В любом случае это может быть что угодно, что для семьи ассоциируется с этим ребёнком. Кто-то предпочитает самостоятельно что-то создавать — написать ребёнку стих или нарисовать картину.
Такие обращения действительно есть, но их намного меньше, чем обращений мам. Реакции у врачей в ситуации потери бывают разные, это и полное спокойствие, и слёзы. Когда я спросила у врача после очередной работы с потерей «А когда станет легче?», она мне ответила: «Никогда, я до сих пор с каждым ребёнком умираю». Меня поразила эта фраза, я поняла, что какая бы ни была внешняя реакция, мы не можем, и врачи тоже не могут, не пропускать это через себя. Потеря затрагивает всех участников.
Проще всего предотвратить выгорание. К сожалению, врачи зачастую настолько включены в работу, эмоционально поглощены всем, что происходит — у них не остаётся времени и сил для восстановления, они существуют в постоянном напряжении. Я спрашиваю на тренингах
у врачей «Сколько сфера работы занимает процентов в вашей жизни?». Доходило до 90%. Когда у человека есть только работа, когда там что-то случается, он просто не может пойти в другие сферы, чтобы взять ресурсы. Важно, чтобы у человека были сферы, кроме работы. Нужно помнить, для чего всё это — «Зачем я в профессии?». Когда есть смысл, важно себе о нём напоминать: почему я пришёл сюда, что это даёт мне и миру. Чем больше человек выгорает, тем меньше у него ответов на этот вопрос.
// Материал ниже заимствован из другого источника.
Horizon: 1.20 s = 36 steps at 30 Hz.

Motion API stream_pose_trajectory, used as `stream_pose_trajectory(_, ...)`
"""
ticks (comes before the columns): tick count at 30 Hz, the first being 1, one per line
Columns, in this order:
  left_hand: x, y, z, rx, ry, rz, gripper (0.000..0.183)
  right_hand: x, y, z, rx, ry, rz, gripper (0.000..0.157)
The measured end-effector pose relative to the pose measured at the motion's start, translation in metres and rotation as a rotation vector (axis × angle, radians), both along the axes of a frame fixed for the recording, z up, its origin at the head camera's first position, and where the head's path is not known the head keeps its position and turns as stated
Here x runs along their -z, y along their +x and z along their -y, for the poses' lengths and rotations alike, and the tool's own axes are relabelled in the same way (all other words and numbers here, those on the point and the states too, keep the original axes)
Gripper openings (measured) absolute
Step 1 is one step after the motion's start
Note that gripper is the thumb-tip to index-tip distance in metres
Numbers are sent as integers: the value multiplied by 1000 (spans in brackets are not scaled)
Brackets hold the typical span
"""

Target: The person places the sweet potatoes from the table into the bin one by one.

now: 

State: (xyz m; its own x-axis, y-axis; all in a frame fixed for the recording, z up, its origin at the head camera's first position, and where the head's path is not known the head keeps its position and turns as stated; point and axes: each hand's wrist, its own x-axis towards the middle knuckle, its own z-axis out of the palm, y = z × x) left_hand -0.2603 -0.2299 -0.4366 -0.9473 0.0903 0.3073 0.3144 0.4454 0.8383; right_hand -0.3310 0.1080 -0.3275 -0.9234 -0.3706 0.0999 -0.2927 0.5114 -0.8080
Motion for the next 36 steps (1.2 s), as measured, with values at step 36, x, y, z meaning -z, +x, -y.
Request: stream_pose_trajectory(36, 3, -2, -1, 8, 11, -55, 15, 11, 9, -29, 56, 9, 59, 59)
Процесс горевания — естественный, не патология. Поэтому каждые родители решают для себя, хотят ли они общаться с психологом. Сказать, что семья не справится без психолога, я не могу. Вполне возможно, они справятся. Возможно, у некоторых уйдёт на это больше времени, но никого принуждать не нужно. Затянувшееся горе требует уже внимания. Здесь могут быть проявления психических расстройств. Это повод забеспокоиться родным, поговорить, помочь.
Женщины приходят к нам в разных состояниях. Кто-то в стабильном, и психолог становится пространством, в котором можно говорить о своей боли и никто не запретит, не скажет «Хватит». Бывает, что в тяжёлом. Иногда приходят сразу после потери. Я обычно присутствую прямо во время, в том числе на «тихих» родах.